Sunday, October 24, 2010


Granta 112: Pakistan

It's vividly, brutally engrossing. Pakistani writing has been the flavour of the times for a while now. Daniyal Mueenuddin, Mohsin Hameed, Mohammed Hanif are all writers we have read in the recent past. All of them find a place in this edition of Granta that focuses on Pakistan. It's a collage of reportage, short fiction, art, poetry coming together in a rich tapestry of dramatic beauty and vicious horror.


The opening act had me hooked. Nadeem Aslam's 'Leila in the wilderness' is a fable, much in the tradition of Laila Majnu. Except that it has at its heart the brutality of female infanticide and the terrible lengths people can go to in the quest for a son. Leila is magical as the young bride brought home to bear her husband a son he craves, torn apart from her family and her young love. The cruelty of a world that thinks nothing of killing babies because they are female, the incomprehensible faith that leads people to entrust daughters-in-law to lustful old men, the utter powerlessness of a woman in a man's world, the survival of exquisite love even in this brutal world - all brilliantly captured in this story that has echoes of Rushdie's magic realism.


Daniyal Mueenuddin has a short poem, and that is a disappointment after his cool ' In Other Rooms, Other Wonders'. Mohsin Hamid's 'A Beheading' is short and vicious like a knife through skin and snapshots the perils of being an artist in an autocracy. Uzma Aslam Khan's 'Ice, Mating' describes a stunning land in sheer poetry and a story that is neither here nor there. Mohammed Hanif's 'Butt and Bhatti' is a tragic farce of love and guns in the hands of men who don't know much. Jamil Ahmad's 'The Sins of the Mother' tells a story of ancient tribal customs of revenge and honour killings that survive in a twenty first century world.

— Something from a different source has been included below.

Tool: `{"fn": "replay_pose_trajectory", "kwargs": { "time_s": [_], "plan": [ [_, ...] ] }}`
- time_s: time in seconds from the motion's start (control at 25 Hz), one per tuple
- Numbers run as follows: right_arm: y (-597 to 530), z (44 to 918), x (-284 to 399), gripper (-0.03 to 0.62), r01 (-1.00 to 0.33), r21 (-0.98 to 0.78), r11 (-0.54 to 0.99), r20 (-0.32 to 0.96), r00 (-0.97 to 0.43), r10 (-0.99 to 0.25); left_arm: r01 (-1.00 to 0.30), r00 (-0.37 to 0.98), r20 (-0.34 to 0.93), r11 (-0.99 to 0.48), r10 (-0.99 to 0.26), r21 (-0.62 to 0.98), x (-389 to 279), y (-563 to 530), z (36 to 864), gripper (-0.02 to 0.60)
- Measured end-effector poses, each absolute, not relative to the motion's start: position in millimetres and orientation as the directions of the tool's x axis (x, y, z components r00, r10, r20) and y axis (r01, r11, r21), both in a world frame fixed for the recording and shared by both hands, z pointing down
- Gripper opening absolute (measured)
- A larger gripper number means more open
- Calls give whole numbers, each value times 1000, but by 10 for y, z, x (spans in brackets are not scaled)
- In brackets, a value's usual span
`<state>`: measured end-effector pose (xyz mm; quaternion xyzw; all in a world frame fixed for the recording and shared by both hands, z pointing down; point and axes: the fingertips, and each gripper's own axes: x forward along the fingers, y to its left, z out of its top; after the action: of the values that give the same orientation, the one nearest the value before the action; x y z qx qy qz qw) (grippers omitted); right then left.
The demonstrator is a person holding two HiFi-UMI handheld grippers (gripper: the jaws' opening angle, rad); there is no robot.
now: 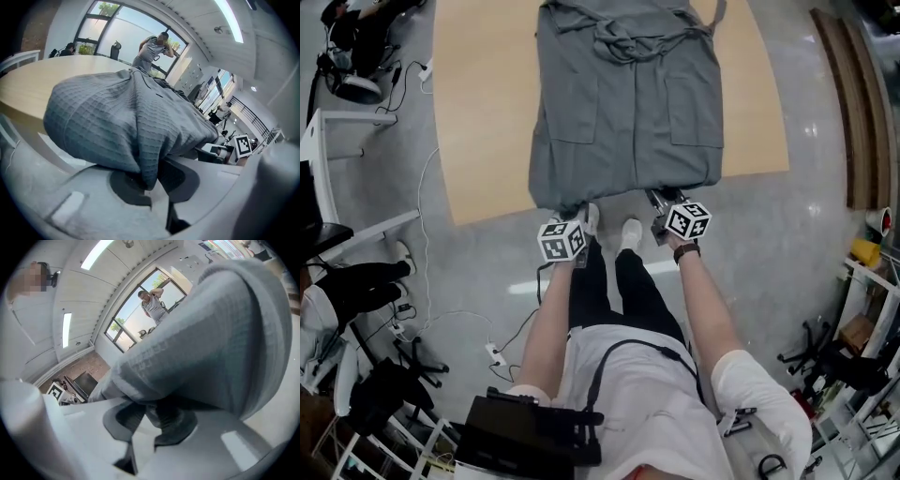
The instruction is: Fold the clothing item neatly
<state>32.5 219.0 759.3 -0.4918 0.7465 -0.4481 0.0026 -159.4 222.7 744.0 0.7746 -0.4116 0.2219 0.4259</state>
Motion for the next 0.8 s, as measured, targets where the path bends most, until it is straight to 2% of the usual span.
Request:
{"fn": "replay_pose_trajectory", "kwargs": {
  "time_s": [0.04,0.56,0.8],
  "plan": [
    [2236,7538,323,31,-730,-673,121,435,-523,-733,-817,576,692,-317,-436,481,-1562,2286,7399,26],
    [2994,6464,110,28,-691,-687,224,376,-602,-704,-681,728,591,-464,-348,566,-1251,2746,6401,23],
    [3054,6012,111,28,-716,-629,302,358,-612,-705,-655,754,540,-489,-374,577,-1191,2921,5978,24]
  ]
}}
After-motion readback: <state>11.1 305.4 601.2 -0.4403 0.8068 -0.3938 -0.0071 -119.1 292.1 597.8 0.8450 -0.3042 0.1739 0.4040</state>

The reportage and opinion pieces are no less riveting. Declan Walsh's piece on the north west and the forces that are tearing it apart - the Taliban on the one hand and the old feudal tribal system on the other - is a fascinating look at one of the last frontiers of the world. Jane Perlez's 'Portrait of Jinnah' paints us the picture of a man who possibly stood for anything but what Pakistan has ultimately turned out to be. Fatima Bhutto's piece on the Sheedis (a negroid race surviving in parts of Pakistan) is interesting because it tells me of a community I am not aware of. But her writing is less than inspiring, and I cannot read her without the background of her family in my mind.


There is more to discover in this book. But the underlying themes of beauty and horror keep replaying themselves over and over. Some of the horror is South Asian - the obsession with sons, the inability to integrate into a western world. But a lot is peculiarly Pakistani - the tribal customs, the extreme lawlessness, the Islamicisation/ jihadisation of an entire generation, the love-hate relationship with the only superpower in the world. The cover of Granta that features the art of a truck painter is vividly colourful. And so is the material inside.